Litvinov, 75, sees quite a few people in the Russia of President Vladimir Putin who can be considered heirs to the legacy established by Soviet-era dissidents like the 1968 Moscow protesters.

"A lot more people are speaking out today [than in 1968], despite the fact that the majority of the population clearly approves of Putin's policies," Litvinov tells RFE/RL. "Nonetheless, there is a certain percentage of people who are not afraid to say they oppose it."

Larisa Bogoraz
Larisa Bogoraz

"Even though we know that 80 percent -- according to polls that are difficult to take at face value -- support the government, I think it is much more interesting that there are 10 or 15 or 20 percent -- it is hard to say how many -- who not only do not support it, but who, when the moment comes, are not afraid to say so," Litvinov says.

Following His 'Internal Constitution'

Konstantin Babitsky
Konstantin Babitsky

Mikhas Kukobaka, 78, also spoke out against the 1968 Czechoslovakia invasion.

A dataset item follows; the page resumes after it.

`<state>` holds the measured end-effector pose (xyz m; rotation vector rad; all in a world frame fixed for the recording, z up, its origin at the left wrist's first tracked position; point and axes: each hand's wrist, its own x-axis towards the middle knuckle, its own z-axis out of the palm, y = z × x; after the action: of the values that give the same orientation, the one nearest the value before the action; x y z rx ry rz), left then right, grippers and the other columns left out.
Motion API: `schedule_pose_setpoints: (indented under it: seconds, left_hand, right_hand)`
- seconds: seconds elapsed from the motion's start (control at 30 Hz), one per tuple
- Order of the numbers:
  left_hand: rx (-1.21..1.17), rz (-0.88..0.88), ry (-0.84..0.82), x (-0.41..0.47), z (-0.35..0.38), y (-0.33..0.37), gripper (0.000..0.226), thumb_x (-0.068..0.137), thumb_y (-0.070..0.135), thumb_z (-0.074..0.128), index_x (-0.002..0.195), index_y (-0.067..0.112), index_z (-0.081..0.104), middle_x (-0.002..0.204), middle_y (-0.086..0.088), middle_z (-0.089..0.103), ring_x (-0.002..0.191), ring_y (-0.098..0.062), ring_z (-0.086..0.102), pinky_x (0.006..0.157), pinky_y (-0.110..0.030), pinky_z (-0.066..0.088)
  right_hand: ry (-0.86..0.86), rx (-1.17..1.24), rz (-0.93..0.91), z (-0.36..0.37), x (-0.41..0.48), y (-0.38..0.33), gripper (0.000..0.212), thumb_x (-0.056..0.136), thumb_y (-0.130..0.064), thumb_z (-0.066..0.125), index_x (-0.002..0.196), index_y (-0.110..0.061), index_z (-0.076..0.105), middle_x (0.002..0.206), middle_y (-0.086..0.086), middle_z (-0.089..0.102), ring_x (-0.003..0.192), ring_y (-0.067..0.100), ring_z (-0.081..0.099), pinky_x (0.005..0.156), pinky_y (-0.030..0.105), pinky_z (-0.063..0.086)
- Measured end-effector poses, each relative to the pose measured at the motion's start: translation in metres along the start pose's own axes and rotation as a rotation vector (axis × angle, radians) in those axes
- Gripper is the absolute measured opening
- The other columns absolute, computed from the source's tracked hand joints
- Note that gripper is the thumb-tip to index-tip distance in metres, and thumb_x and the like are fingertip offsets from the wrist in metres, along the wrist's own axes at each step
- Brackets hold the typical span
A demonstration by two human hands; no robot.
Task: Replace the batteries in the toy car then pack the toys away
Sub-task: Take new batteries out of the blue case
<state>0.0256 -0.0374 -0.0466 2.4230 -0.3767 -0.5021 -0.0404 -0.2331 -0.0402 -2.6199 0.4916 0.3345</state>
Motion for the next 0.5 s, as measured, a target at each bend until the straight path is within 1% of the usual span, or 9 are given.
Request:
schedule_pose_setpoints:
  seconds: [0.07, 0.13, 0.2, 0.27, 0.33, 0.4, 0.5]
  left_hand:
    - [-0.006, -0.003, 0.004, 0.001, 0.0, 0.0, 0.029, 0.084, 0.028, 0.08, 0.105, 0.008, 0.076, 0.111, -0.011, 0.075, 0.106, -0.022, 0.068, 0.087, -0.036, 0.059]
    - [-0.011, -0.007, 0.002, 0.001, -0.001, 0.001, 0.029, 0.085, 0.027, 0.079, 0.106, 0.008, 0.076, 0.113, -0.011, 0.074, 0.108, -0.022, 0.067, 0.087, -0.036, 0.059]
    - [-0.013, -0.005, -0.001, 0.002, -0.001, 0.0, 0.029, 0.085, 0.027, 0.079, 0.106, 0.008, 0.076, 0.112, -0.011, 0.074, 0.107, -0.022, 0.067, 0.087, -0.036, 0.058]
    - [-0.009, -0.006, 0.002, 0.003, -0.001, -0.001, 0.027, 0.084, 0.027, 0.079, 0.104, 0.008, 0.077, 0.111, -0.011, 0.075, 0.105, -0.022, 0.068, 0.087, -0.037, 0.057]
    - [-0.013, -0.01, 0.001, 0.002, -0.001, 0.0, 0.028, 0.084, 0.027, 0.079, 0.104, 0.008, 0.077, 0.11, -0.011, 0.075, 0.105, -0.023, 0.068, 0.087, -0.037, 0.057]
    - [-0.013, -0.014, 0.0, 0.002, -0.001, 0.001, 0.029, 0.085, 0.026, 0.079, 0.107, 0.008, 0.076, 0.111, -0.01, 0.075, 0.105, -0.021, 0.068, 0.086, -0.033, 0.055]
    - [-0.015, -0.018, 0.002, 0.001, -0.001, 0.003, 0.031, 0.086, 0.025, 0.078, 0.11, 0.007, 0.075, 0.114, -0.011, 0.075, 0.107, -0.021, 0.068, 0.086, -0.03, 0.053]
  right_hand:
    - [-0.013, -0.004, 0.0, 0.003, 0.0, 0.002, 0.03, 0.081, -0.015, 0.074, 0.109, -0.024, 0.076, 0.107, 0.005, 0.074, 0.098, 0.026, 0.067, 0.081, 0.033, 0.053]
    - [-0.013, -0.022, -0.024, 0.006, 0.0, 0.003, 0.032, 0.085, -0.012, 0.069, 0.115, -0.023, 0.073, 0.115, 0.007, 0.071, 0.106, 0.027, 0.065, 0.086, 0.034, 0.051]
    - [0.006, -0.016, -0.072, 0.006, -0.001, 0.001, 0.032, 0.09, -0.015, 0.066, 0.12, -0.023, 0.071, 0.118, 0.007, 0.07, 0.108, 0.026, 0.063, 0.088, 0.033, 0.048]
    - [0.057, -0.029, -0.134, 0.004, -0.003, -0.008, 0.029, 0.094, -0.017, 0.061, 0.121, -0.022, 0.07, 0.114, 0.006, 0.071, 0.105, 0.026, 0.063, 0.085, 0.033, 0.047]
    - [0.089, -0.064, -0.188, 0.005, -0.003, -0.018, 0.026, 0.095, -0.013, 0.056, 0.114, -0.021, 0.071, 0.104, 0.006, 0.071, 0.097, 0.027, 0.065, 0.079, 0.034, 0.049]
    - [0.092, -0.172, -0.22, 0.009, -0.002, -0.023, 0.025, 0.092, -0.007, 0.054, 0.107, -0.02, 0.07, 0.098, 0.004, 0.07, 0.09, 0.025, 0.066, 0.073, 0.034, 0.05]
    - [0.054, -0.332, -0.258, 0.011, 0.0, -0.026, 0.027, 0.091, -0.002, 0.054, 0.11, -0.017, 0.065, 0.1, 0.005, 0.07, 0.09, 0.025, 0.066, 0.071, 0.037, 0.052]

He wrote a letter denouncing it, for which he was arrested in April 1970. In all he spent nearly 17 years in Soviet prisons and psychiatric facilities.​

"I really didn't consider what I did to be anything in particular," Kukobaka recollects. "I didn't even imagine that someday someone might be interested in what I'd done. I just acted according to my own understanding [of right and wrong]."

Kukobaka emphasizes that he has been guided throughout his life by what he calls his "internal constitution."

Vadim Delaunay
Vadim Delaunay

"Every person has their own constitution in their head," he says. "Maybe it is simpler to call it 'conscience.' It isn't a written constitution that is rewritten five times or is written for you by someone else. The real constitution is in a person's head. I live by that constitution."

Both Litvinov and Kukobaka stress that there was no single incident that turned them from devoted Soviet citizens to dissidents. Litvinov's journey began when he started meeting and talking to people who returned from the gulag camps after Josef Stalin's death in 1953. The infamous 1966 show trial of writers Yuli Daniel and Andrei Sinyavsky also played a crucial role in his transformation, as it did for others who became dissidents.

Vladimir Dremlyuga
Vladimir Dremlyuga

Kukobaka, an electrician by profession who remains proud of his working-class roots, also says the information that became available during the so-called Thaw under Soviet leader Nikita Khrushchev led to his political awakening.

"It happened to me amorphously, gradually," Kukobaka recalls. "Information just accumulated.... By 1967 or even 1966, I was already a committed enemy of the ruling regime."

Situation 'Bad, But Not Hopeless'

Viktor Fainberg
Viktor Fainberg

Social processes move more rapidly these days, despite the Russian government's increasingly assertive attempts to control all public discussion.

"The government is now closing down all independent organizations like Memorial and the Sakharov Center, where people could go and talk about Russian history and its cultural achievements," Litvinov says, naming two prominent groups that have come under heavy pressure from the authorities. "The government is shutting all that down."

Natalya Gorbanevskaya
Natalya Gorbanevskaya

In addition, he notes, many potential change agents have opted to leave Russia in recent years -- a development he says is "really tragic." It remains to be seen how far the Russian government will go to prevent a politically potent opposition from developing.

"When the positive side will emerge and how much negative will have to be endured before that, it is hard to say," Litvinov says. "The situation is very bad, but it is not hopeless."

Kukobaka stresses that it does not really take a hero to do something as heroic as he did. "I am simply a person who lives according to his own convictions," he says. "That's all. I live in accord with my conscience."